## What is expected
In the records below, find the line that contains "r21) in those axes" and the line that contains "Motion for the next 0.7". Set down exactly those lines and every line between them, and nothing more.
[Opening Exercise material section]
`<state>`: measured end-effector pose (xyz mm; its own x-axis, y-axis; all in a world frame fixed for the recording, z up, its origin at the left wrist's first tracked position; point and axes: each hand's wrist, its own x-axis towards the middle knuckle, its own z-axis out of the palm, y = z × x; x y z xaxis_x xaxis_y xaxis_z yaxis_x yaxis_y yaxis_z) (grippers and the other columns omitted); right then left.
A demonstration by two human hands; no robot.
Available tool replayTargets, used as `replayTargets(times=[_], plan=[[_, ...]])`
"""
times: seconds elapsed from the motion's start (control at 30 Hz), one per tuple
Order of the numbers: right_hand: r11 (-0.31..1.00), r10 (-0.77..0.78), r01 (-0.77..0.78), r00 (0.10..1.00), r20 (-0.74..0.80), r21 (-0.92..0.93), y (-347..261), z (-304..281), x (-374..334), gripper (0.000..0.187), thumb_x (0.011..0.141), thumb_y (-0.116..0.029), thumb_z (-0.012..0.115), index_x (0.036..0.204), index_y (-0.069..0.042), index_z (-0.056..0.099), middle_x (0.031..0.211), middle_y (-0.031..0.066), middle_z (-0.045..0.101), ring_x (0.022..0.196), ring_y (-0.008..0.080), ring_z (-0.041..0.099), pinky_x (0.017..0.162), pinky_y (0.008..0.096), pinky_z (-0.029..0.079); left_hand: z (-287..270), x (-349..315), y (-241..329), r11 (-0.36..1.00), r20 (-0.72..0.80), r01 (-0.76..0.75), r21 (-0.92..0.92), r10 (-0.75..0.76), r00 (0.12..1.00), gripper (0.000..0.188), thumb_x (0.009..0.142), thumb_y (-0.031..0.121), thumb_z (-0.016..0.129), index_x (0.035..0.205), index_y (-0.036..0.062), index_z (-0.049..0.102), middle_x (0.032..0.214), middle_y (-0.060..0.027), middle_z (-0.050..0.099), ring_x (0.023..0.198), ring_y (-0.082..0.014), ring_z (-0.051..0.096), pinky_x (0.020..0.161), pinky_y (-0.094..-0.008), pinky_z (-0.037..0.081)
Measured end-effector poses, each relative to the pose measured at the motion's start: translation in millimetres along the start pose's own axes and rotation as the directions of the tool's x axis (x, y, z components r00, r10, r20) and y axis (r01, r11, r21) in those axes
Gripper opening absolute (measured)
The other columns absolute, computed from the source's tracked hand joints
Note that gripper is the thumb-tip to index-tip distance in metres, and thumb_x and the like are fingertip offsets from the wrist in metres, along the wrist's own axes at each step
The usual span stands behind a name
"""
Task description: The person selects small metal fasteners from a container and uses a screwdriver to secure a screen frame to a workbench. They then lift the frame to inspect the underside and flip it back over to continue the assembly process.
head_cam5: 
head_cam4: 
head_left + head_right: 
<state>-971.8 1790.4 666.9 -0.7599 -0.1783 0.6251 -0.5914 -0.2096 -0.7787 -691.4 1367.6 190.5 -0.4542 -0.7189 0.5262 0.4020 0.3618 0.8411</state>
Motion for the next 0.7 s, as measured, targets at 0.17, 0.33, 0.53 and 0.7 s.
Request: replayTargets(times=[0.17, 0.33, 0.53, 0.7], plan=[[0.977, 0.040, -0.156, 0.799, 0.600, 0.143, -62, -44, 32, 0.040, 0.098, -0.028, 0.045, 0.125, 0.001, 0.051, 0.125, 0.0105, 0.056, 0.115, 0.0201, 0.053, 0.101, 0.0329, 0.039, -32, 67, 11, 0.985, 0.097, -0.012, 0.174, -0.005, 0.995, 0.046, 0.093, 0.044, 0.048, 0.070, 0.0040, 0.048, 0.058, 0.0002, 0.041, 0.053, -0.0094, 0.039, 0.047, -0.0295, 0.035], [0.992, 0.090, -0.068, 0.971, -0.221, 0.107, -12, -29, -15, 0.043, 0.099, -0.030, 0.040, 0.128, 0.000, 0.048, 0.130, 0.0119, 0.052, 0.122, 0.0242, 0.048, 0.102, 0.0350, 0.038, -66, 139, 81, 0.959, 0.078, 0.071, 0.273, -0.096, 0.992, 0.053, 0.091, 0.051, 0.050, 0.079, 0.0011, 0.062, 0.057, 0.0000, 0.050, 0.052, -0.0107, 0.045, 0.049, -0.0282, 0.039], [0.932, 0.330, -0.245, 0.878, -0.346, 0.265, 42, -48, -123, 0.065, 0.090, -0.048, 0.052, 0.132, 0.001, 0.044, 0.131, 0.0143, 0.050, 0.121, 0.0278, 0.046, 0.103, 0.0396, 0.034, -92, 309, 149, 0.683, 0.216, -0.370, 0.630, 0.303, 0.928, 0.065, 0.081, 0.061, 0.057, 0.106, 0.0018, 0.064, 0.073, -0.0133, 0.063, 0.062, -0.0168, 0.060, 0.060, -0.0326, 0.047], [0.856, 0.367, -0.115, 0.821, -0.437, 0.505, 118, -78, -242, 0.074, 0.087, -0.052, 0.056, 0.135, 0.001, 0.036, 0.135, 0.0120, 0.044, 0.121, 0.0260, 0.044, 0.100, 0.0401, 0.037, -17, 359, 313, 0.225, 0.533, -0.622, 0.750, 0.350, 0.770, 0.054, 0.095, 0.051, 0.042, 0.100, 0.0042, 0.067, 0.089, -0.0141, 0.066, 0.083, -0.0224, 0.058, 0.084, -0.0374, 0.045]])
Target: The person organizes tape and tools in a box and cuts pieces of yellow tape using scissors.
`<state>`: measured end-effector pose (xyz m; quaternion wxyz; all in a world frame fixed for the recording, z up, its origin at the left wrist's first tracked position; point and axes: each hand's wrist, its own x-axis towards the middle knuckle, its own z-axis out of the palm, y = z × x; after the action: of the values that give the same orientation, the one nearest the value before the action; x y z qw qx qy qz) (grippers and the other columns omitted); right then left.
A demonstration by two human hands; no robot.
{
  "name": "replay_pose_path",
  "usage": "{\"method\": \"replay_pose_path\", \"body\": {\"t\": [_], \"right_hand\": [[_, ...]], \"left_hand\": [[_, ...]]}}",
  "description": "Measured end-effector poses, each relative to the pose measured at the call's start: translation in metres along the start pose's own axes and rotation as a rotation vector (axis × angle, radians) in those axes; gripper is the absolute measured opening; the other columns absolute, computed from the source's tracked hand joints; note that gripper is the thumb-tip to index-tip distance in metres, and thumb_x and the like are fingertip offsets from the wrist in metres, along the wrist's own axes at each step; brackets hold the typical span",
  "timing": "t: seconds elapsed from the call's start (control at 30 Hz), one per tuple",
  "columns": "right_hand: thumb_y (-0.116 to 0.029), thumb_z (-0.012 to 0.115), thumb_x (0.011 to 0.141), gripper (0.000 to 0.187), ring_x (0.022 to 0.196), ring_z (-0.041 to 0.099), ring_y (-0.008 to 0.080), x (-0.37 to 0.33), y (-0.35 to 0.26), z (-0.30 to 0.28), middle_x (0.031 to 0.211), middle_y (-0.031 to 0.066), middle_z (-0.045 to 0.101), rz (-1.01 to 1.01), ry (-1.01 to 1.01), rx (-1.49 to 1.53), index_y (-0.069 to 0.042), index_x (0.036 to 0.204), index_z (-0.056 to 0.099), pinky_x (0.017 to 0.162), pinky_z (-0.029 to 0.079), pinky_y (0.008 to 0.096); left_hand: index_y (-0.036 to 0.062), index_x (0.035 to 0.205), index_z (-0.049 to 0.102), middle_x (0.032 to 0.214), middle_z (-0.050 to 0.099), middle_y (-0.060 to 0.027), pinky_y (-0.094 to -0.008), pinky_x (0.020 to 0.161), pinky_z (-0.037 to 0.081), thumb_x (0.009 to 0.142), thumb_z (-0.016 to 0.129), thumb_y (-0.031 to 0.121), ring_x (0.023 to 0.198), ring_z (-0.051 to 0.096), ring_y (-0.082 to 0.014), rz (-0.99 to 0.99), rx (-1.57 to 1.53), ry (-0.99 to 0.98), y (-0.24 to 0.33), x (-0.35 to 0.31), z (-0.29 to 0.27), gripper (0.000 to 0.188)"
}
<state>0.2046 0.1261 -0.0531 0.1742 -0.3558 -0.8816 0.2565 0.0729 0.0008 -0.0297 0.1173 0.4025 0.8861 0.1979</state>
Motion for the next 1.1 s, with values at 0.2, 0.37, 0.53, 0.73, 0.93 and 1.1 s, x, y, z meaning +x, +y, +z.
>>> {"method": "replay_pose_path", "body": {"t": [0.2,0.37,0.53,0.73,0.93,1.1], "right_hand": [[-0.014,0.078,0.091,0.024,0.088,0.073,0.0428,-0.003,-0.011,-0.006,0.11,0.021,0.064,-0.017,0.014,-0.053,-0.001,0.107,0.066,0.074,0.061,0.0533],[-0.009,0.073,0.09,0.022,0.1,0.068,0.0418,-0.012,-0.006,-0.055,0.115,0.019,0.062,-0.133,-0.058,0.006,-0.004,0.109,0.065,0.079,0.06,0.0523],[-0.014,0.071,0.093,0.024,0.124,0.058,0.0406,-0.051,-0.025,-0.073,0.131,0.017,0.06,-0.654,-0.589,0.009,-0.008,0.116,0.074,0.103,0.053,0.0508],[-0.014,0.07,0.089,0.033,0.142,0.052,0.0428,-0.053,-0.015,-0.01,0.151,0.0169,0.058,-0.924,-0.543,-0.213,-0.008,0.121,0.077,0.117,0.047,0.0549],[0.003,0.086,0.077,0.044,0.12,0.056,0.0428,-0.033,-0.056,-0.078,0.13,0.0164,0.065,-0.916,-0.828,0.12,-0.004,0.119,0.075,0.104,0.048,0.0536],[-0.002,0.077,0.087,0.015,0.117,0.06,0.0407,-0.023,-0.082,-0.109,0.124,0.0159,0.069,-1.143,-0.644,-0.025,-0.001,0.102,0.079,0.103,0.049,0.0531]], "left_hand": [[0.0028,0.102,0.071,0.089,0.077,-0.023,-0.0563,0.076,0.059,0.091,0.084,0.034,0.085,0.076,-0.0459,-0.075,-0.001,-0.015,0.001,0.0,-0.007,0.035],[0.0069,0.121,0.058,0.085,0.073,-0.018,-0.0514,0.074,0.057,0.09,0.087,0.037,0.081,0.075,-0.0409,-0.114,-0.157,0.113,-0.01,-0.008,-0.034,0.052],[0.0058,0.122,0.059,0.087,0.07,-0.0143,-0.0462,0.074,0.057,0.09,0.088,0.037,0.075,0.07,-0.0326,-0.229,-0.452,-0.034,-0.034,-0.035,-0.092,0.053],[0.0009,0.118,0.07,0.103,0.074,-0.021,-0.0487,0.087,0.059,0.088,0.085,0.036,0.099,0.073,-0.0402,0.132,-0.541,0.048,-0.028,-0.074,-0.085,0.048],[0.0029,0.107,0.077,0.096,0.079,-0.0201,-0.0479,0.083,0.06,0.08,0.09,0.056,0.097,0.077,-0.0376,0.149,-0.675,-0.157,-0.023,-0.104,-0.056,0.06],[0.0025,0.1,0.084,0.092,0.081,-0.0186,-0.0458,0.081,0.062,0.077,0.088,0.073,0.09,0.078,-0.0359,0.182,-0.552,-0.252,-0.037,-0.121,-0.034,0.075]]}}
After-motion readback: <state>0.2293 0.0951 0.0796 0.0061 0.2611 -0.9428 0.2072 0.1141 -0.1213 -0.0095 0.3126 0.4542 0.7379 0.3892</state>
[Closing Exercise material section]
## Task result
Measured end-effector poses, each relative to the pose measured at the motion's start: translation in millimetres along the start pose's own axes and rotation as the directions of the tool's x axis (x, y, z components r00, r10, r20) and y axis (r01, r11, r21) in those axes
Gripper opening absolute (measured)
The other columns absolute, computed from the source's tracked hand joints
Note that gripper is the thumb-tip to index-tip distance in metres, and thumb_x and the like are fingertip offsets from the wrist in metres, along the wrist's own axes at each step
The usual span stands behind a name
"""
Task description: The person selects small metal fasteners from a container and uses a screwdriver to secure a screen frame to a workbench. They then lift the frame to inspect the underside and flip it back over to continue the assembly process.
head_cam5: 
head_cam4: 
head_left + head_right: 
<state>-971.8 1790.4 666.9 -0.7599 -0.1783 0.6251 -0.5914 -0.2096 -0.7787 -691.4 1367.6 190.5 -0.4542 -0.7189 0.5262 0.4020 0.3618 0.8411</state>
Motion for the next 0.7 s, as measured, targets at 0.17, 0.33, 0.53 and 0.7 s.

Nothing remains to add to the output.